I was walking one day in the garden, admiring the beauty that surrounded me and trying to choose which bit of beauty was my favorite: the delicate deep pink plum blossoms? the ornamental grasses surrendering their pale, wispy tassels to the breeze? the grand and steady backdrop of mountains still wearing their snowcap?
I chatted with God about my struggle to choose—it was all so beautiful. Then I asked Him, “What’s your favorite?” I tried to guess, expecting he’d choose the mountains or the redwood trees which towered far above me—something tall and grand and, if not eternal, at least stretching toward ancient. “You are.” Tears sprang from the surprise of finding myself so deeply loved and honored. I wondered why I was his favorite. “The mountains and trees can’t have this conversation with me.”
I’ve been reading through Genesis in The Message, hearing again and again the echo of our godlikeness:
“God spoke, ‘Let us make human beings in our image, make them reflecting our nature so they can be responsible for. . . Earth itself. . . ‘” (1:26)
“God created human beings, he created them godlike, reflecting God’s nature. He created them male and female.” (1:27)
“When God created the human race, he made it godlike, with a nature akin to God.” (5:1)
“. . . God made humans in his image, reflecting God’s very nature.” (9:6)
God clearly wants us to understand our greatness.

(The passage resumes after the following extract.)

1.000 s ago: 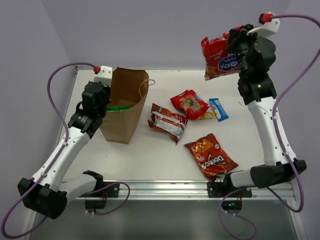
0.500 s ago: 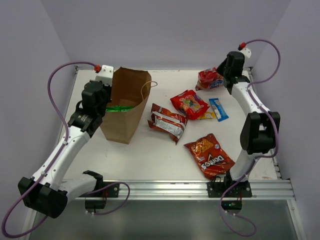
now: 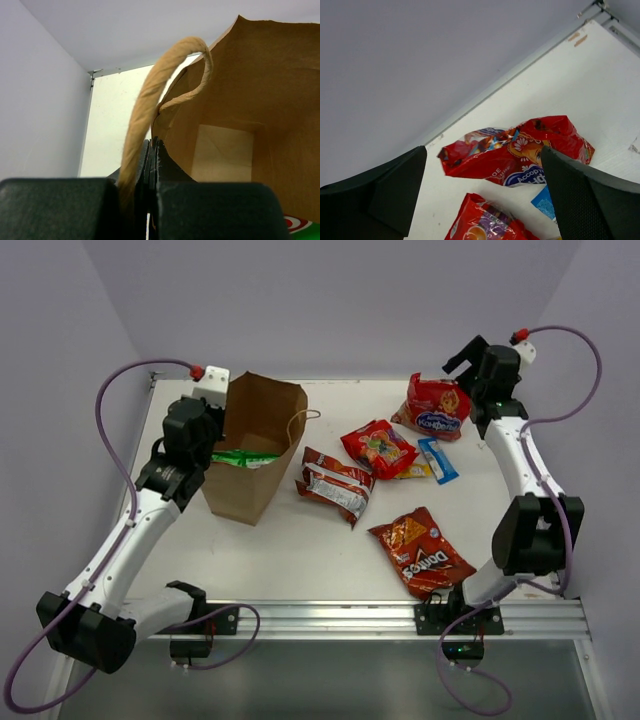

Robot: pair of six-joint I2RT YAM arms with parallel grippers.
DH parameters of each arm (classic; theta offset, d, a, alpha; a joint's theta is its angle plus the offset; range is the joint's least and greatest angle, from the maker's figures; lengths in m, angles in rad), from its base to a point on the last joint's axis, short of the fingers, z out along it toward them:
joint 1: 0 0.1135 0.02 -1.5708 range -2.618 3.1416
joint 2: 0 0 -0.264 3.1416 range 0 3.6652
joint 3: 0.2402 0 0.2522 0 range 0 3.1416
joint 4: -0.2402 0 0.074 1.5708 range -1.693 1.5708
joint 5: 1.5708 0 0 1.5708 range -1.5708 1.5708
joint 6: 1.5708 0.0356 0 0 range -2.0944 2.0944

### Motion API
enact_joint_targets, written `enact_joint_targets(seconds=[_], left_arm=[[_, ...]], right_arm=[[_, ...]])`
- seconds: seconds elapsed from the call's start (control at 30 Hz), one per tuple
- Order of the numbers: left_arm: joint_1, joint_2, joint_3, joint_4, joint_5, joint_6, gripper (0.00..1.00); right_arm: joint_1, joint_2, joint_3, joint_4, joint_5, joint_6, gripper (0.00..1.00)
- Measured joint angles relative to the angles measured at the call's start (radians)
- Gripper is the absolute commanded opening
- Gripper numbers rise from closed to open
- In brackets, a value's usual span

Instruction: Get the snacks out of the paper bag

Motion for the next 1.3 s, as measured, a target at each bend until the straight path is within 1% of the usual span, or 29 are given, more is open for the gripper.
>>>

But I often find myself afraid to receive God’s gifts. Like this one. I hold it at arm’s length, afraid of the responsibilities that will accompany it. Afraid that the gift will take the place of the Giver. Afraid of becoming proud. Or selfish. (Does God really want me to see myself as godlike?)

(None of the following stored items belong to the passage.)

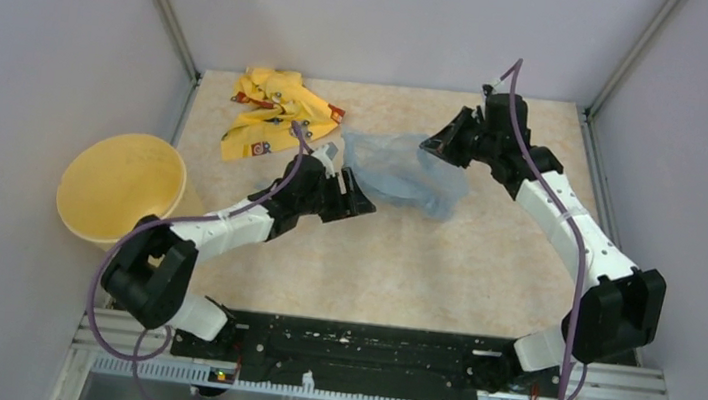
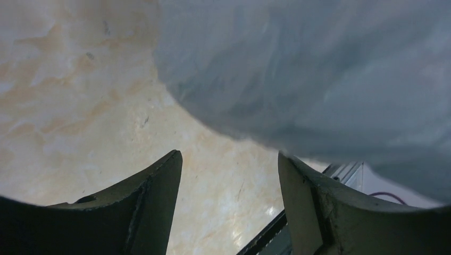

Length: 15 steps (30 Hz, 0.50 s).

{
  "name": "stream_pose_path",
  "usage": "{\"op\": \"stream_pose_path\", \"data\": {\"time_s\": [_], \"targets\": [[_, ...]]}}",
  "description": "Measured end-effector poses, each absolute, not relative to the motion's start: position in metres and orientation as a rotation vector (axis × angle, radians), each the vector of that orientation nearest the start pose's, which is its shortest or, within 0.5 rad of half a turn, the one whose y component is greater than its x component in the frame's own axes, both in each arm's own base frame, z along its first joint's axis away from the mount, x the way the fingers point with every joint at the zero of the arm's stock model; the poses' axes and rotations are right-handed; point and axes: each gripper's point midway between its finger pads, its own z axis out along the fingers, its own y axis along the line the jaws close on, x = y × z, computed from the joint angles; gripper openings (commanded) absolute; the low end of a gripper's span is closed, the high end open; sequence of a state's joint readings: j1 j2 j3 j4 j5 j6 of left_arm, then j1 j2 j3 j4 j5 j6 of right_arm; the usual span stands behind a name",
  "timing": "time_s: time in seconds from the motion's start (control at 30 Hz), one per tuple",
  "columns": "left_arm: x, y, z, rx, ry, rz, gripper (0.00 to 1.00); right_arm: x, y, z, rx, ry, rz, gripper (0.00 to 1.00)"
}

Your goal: Put the trash bags into the trash bin

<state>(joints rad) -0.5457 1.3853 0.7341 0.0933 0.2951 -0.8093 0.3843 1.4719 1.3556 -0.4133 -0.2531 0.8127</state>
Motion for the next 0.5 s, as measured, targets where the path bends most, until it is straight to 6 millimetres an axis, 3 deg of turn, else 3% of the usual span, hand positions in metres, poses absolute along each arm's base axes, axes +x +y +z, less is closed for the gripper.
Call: {"op": "stream_pose_path", "data": {"time_s": [0.17, 0.33, 0.5], "targets": [[0.315, -0.288, 0.134, -0.179, 2.245, -1.106, 0.69, 0.371, 0.229, 0.27, 0.314, 2.204, 0.958, 0.0], [0.32, -0.303, 0.148, -0.217, 2.198, -1.158, 0.61, 0.365, 0.225, 0.282, 0.308, 2.175, 0.96, 0.0], [0.327, -0.308, 0.147, -0.274, 2.188, -1.158, 0.69, 0.353, 0.224, 0.28, 0.303, 2.179, 0.955, 0.0]]}}
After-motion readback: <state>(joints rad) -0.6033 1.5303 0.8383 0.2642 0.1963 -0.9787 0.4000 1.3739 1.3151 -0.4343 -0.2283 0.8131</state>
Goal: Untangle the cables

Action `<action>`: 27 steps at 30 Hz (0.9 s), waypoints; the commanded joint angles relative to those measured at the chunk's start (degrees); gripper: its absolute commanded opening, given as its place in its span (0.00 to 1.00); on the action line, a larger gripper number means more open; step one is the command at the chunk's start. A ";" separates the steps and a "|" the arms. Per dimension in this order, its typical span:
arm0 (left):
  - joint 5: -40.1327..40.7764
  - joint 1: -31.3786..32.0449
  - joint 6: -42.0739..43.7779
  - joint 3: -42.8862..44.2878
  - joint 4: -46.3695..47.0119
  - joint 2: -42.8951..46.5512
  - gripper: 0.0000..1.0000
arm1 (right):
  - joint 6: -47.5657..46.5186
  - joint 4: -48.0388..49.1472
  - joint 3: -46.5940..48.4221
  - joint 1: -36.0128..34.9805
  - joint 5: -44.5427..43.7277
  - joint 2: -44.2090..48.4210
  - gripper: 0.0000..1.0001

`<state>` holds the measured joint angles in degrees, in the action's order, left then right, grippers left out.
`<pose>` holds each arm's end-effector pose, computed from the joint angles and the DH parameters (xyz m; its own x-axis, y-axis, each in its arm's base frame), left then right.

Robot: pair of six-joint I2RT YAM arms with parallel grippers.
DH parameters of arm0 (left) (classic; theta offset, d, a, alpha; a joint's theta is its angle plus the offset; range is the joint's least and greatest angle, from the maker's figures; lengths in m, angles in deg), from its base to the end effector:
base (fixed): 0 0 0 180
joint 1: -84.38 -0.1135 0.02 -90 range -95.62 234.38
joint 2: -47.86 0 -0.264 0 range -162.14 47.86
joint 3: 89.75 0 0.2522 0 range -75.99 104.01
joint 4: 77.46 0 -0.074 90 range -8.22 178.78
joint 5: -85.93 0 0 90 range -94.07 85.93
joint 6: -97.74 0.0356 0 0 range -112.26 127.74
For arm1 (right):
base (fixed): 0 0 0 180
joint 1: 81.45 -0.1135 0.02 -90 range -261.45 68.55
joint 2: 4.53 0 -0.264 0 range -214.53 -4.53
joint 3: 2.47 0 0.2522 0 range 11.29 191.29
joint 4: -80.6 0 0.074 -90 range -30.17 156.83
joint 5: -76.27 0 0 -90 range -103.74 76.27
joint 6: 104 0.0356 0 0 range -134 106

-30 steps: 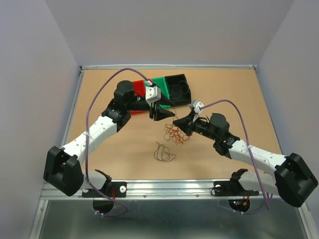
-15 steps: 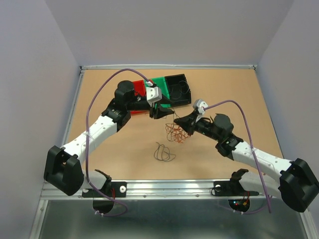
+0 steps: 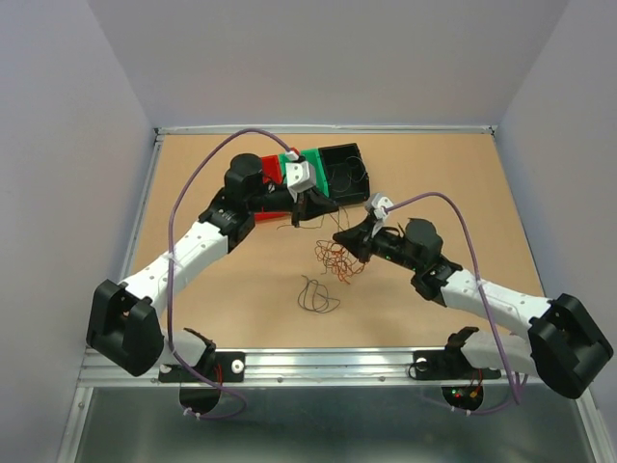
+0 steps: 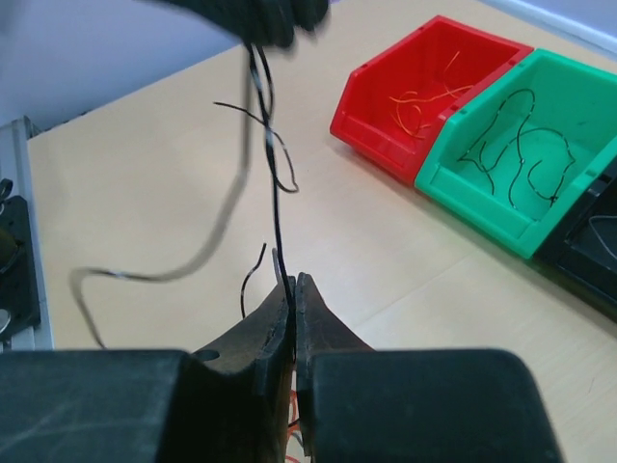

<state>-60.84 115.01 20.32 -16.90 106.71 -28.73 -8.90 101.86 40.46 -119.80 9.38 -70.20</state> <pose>0.2464 -0.1805 0.3546 0.2239 0.0062 -0.9746 0.9736 0.0451 0.2239 0.1878 0.1664 0.2538 -0.0983 0.0265 -0.9948 -0.8731 0.4774 0.0990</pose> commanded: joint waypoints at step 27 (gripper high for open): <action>26.01 -3.82 -9.68 42.60 -4.57 -2.76 0.00 | -0.71 2.24 6.69 -0.06 -4.04 -9.92 0.11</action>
<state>-39.43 113.44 9.44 25.11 103.85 -24.36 -9.40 101.84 49.22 -119.78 8.13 -84.52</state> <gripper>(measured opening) 0.037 0.104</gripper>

But every gift that God gives is meant to be received. Including this gift of our greatness.
And I’m surprised to discover that in receiving the gift and the accompanying embrace of the Giver my hesitations disappear. The fear of the accompanying responsibilities is calmed as I realize that God is telling me who He has already made me, not demanding that I make of myself something I can’t possibly be.

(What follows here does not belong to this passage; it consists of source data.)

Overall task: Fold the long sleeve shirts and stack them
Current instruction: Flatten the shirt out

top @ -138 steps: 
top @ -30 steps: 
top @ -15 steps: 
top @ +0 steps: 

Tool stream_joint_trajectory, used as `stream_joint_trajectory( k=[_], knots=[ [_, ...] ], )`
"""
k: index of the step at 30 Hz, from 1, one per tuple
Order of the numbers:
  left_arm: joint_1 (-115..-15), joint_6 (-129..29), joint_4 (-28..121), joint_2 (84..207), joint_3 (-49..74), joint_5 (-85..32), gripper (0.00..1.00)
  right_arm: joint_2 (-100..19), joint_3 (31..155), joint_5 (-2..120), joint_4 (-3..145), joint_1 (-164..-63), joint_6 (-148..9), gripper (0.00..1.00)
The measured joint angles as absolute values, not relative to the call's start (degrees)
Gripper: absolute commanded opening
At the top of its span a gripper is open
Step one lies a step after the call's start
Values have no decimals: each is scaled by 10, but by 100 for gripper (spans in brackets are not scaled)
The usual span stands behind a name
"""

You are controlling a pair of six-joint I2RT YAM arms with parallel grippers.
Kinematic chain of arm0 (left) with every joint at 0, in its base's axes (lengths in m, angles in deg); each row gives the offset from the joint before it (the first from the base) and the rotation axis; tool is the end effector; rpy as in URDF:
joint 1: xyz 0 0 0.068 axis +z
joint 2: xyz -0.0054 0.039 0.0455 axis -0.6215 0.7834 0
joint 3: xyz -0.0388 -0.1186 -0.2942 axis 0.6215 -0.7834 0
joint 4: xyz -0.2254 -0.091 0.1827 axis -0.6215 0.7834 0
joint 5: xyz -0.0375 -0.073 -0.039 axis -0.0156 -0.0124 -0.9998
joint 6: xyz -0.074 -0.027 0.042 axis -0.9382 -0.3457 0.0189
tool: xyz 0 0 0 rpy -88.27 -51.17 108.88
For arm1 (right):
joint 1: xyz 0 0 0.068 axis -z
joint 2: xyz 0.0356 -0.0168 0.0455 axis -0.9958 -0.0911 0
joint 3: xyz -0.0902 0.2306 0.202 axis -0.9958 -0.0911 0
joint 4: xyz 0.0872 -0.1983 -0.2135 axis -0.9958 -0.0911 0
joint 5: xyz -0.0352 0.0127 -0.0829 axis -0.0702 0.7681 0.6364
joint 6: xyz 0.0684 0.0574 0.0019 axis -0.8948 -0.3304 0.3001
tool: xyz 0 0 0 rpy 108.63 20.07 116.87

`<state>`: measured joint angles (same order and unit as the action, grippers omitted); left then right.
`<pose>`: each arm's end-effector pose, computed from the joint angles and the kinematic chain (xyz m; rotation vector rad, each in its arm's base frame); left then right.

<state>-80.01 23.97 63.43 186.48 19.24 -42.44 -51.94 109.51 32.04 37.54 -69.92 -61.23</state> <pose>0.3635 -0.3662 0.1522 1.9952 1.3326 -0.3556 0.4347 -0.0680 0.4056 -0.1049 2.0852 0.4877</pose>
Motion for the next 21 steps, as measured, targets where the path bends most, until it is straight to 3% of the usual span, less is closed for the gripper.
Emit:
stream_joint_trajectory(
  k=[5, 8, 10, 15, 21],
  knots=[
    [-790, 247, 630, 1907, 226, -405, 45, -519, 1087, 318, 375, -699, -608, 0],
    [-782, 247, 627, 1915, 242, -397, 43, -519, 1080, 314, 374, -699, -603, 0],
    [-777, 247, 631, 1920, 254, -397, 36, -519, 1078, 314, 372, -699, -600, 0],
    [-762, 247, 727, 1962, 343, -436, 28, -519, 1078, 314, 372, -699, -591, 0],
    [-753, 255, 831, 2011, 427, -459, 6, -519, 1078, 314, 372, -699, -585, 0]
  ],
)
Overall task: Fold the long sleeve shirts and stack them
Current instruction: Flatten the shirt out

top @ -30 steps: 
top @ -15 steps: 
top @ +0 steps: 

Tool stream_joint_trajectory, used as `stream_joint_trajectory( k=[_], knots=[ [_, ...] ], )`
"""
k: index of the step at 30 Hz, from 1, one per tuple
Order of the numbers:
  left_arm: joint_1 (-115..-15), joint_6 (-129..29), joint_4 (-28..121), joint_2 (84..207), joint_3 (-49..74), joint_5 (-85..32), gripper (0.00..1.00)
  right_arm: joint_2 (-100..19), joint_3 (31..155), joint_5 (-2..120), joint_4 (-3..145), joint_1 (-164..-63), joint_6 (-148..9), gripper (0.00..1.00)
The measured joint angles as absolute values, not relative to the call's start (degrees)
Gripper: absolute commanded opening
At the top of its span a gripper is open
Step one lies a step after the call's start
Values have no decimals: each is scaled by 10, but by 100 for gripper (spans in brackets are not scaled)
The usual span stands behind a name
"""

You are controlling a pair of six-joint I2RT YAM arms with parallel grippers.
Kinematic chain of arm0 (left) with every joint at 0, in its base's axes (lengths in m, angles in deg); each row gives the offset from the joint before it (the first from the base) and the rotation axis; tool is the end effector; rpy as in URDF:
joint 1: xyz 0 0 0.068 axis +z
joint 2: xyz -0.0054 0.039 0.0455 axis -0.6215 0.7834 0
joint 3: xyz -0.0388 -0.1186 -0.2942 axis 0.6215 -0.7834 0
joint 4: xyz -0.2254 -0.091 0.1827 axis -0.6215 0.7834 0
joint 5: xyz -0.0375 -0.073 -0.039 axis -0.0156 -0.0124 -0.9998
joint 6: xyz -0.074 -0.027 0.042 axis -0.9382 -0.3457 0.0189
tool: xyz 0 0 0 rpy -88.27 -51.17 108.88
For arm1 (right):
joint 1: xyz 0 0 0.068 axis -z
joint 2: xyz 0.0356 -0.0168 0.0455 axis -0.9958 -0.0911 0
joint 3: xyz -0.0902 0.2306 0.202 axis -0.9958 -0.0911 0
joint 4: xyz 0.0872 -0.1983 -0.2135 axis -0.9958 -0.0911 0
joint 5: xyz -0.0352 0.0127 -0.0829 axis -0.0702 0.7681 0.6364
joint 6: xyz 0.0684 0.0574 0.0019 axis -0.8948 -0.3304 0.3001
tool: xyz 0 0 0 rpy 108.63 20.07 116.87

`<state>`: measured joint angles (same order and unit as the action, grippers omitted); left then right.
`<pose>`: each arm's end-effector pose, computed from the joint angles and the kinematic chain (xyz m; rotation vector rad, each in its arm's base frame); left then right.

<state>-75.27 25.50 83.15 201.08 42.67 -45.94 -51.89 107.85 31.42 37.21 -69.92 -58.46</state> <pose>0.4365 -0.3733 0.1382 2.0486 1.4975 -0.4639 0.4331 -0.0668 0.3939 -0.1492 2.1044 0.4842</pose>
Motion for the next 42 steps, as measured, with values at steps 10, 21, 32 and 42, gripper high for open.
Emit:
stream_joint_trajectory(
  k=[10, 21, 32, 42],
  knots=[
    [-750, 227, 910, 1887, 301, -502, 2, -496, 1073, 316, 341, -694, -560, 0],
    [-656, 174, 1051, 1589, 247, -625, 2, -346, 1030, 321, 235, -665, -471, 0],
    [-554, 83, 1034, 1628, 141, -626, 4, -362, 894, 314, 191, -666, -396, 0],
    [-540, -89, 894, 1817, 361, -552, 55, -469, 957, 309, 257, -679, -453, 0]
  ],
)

And as for proud and selfish, I’m at far greater danger of that when I don’t embrace my God-given greatness than when I do. (Underlying our society’s increasing self-absorption Brene Brown sees “the shame-based fear of being ordinary.” (Daring Greatly, p. 22) Is this why our enemy goes to such pains to keep us from seeing and receiving our God-bestowed greatness? Does he know that if he does, he’ll keep us forever tied up in trying to create and prove our extraordinariness instead of being free in humble confidence to live our already-bestowed godlikeness in ways that bring glory to our Creator?)
We are made godlike. How can we ever be ordinary?
Knowing who we are frees us to engage rather than compete, give instead of grab, and celebrate instead of cling. I look again at Jesus who, accepting the authority bestowed on him by his Father who loved him, stooped to serve (John 13:3-5).
So come, friend, be free in the God-spoken guarantee that you aren’t ordinary. Be free to live your godlikeness in grateful humility and in union with Christ who, living in you, takes your godlikeness to a whole new level.